第11話「ゲノムカード」
慧の首は血を流しながら崖の下へ落ちていき、体は破裂した水道管から勢い良く出る水のように血しぶきを飛ばし、その場に倒れた。
「黄色い猿がCIAに入れるわけ無いだろ。底なしのバカだな」
亜衣は目の前の光景が信じられないといったふうに立ちつくす。治英もまた何がなんだかわからない。
「いくらアウェイガーとやらが驚異的な自己治癒力を持っていても、首と胴を切り離されてはどうしようもあるまい」
満足気にニヤリと笑うトリア。
治英は冷静を心がけつつも、怒りを抑えられない声を出す。
「なんで……なんで殺した!」
「もちろん、ドクターホワイトの政府転覆計画を阻止するためさ。アウェイガーを一人残らず殺してな!」
チラっと治英の左手首に着いてるバインダーブレスを確認したトリアは、治英に襲いかかる。
「若起!」治英の体を強装が包む。首を狙うトリアの剣をすんでのところで強装により防ぐ治英。トリアはあらためて治英と距離をとった。
「なんだよ。苦しまずに殺してやろうというのに。つくづく日本人は非効率的だ」
「何が……!」
「だったら全身で痛みを感じて死ね!」
左手首を90度曲げたトリアの腕から銃口が伸び、マシンガンのように治英を撃つ。その素早さに治英は避けることも防ぐこともできず、全身に弾を浴び、強装のヒビから血を流し倒れた。
その周りには1円玉が多数落ちていた。
「こっ、これは……」
何が起こったか、治英はよくわからなかった。
「フッ、どうだい、ジャパニーズYENコインの味は。日本で銃や弾を持ち歩くのはいろいろとめんどくさくてね。銃を腕に仕込み、コインを弾に使えば堂々と歩ける。日本がキャッシュレス後進国で良かったよ!さて、二度と立ち上がれぬよう、頭を粉々に砕いてやる」
治英の頭をトリアの銃口が狙い定めたとき、我を取り戻し若起した亜衣の羽根がトリアに襲いかかる。
「フライングフィン!」
無数の羽根による攻撃をトリアは巧みにかわしたり右腕の剣で跳ね返したりした。
「フッ、恋人を失ったショックはどうした」
自分の攻撃が通じず、亜衣は驚いた。
「そんなに恋人のところへ行きたいか!」
イラつく声を上げながら、銃は亜衣に向けられた。
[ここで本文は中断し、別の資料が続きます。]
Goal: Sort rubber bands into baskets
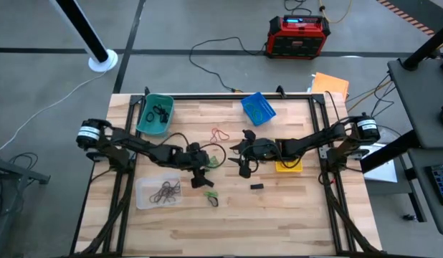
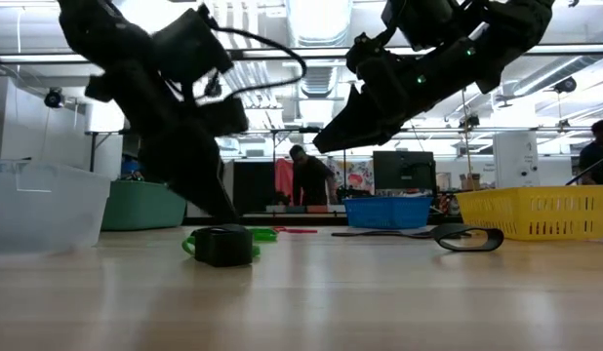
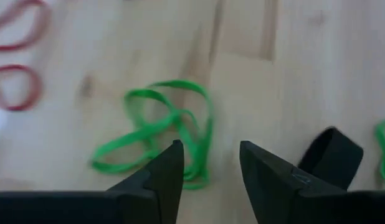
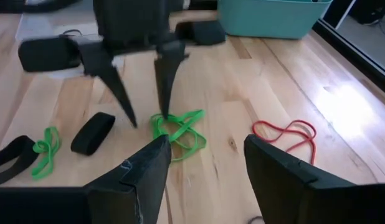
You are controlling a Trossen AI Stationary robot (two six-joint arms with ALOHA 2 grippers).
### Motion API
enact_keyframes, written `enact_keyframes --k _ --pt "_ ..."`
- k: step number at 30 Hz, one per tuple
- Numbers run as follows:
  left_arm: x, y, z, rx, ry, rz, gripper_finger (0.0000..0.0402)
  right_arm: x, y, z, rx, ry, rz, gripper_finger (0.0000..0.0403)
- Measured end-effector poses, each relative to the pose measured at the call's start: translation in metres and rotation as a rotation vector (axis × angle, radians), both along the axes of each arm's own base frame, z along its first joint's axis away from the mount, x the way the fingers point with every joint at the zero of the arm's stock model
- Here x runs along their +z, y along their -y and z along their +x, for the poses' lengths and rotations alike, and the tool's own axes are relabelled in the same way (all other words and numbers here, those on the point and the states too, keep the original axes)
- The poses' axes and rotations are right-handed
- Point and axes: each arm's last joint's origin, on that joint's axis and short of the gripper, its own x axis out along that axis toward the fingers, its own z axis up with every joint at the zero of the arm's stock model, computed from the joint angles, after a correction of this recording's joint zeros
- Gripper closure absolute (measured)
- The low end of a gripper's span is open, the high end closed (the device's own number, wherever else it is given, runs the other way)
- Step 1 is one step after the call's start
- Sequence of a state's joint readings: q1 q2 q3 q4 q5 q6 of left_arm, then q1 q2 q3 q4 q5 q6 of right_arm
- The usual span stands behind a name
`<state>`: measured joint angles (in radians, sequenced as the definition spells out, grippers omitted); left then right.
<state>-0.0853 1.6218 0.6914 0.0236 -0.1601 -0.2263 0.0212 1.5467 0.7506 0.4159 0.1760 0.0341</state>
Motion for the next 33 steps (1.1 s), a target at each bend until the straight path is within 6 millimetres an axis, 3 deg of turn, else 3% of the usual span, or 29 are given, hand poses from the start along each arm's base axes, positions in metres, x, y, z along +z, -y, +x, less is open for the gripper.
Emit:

宙を舞いながらコインの弾をかわし続けていたが、フライングフィンを使ったことで羽根の枚数がかなり減り動きが鈍くなってしまっており、何発かは当たってしまう。亜衣は体勢を崩し地面に墜落した。
ズサッ!
トリアが亜衣にとどめを刺そうとすると、治英がフラフラと立ち上がった。
「やめろ!俺にとどめを刺すんじゃなかったのか」
「さすがアウェイガー。話に聞いたとおり回復がはやい」
亜衣は突然バインダーからカードを抜き若起を解くと、治英に自分のカードを投げ渡した。
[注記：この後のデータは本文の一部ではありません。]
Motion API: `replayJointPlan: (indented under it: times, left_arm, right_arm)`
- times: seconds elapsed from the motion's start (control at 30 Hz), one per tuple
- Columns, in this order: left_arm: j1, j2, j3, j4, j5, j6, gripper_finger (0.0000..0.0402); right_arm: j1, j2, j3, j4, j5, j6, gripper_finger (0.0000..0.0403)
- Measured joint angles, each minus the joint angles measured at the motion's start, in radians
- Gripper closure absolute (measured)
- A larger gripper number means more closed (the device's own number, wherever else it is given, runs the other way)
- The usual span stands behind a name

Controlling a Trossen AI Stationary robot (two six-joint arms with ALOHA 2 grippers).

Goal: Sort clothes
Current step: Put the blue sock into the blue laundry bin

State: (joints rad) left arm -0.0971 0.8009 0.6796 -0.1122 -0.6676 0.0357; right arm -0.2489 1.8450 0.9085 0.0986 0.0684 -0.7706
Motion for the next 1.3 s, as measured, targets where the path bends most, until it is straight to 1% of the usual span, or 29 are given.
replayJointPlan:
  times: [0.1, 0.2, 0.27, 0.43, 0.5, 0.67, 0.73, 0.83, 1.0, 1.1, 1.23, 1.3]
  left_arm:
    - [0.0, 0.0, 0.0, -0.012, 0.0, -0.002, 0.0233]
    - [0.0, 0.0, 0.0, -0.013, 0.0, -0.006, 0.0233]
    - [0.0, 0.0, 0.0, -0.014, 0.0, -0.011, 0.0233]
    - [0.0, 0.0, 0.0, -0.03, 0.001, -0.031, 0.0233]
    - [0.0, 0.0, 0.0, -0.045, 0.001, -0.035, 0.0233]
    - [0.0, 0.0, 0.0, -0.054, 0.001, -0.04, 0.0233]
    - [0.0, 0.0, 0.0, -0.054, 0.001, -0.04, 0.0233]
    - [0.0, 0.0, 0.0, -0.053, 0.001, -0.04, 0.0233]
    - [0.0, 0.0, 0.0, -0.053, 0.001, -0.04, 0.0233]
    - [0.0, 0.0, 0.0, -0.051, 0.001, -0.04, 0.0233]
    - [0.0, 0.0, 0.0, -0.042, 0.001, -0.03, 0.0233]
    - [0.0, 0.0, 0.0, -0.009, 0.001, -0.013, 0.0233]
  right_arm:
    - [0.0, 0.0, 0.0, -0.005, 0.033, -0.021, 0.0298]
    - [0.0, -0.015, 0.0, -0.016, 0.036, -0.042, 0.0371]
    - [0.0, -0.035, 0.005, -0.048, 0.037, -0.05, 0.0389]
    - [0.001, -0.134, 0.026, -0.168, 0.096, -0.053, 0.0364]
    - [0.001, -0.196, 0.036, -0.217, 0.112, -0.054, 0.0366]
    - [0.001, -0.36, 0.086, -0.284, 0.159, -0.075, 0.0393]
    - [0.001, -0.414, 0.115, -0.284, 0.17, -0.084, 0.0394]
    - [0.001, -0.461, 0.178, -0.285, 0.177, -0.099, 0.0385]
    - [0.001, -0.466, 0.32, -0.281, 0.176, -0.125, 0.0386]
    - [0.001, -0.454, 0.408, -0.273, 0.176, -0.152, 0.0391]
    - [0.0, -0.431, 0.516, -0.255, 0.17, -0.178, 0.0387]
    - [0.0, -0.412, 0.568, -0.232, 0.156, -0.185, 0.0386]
トリアに撃たれ、墜落で全身を打ち、立ち上がれない亜衣が暴意で語りかける。
「(私のカードを治英のカードと一緒にバインダーに挟んで!あなたならできるわ)」
「(どういうこと?)」
「(いいから!)」
治英は亜衣から受け取ったカードを自分のバインダーに挟んだ。
その時トリアは左腕の銃を撃った。だがさっきと違い、治英には弾になってる一円玉がクッキリと見えていた。鳥の視覚の良さが発揮されたのだ。治英は弾をかわすことができた。
「何ぃ?!」
次の瞬間、治英の強装に翼が生えた。トリアは治英に銃を乱射する。治英は翼を使い宙を舞い、弾をかわす。
治英は自分でも驚いた。これが、亜衣の力なのか?!
「ドクターホワイトの研究がここまで完成していたとは!」
治英は地面に着地し、その下半身の瞬発力を使い、パンチでトリアの心臓をぶち抜いた。トリアは胸はもちろん背中からもドバドバ流血しぶっ倒れた。アウェイガーと違い、ただの人間であるトリアは二度と立ち上がることはなかった。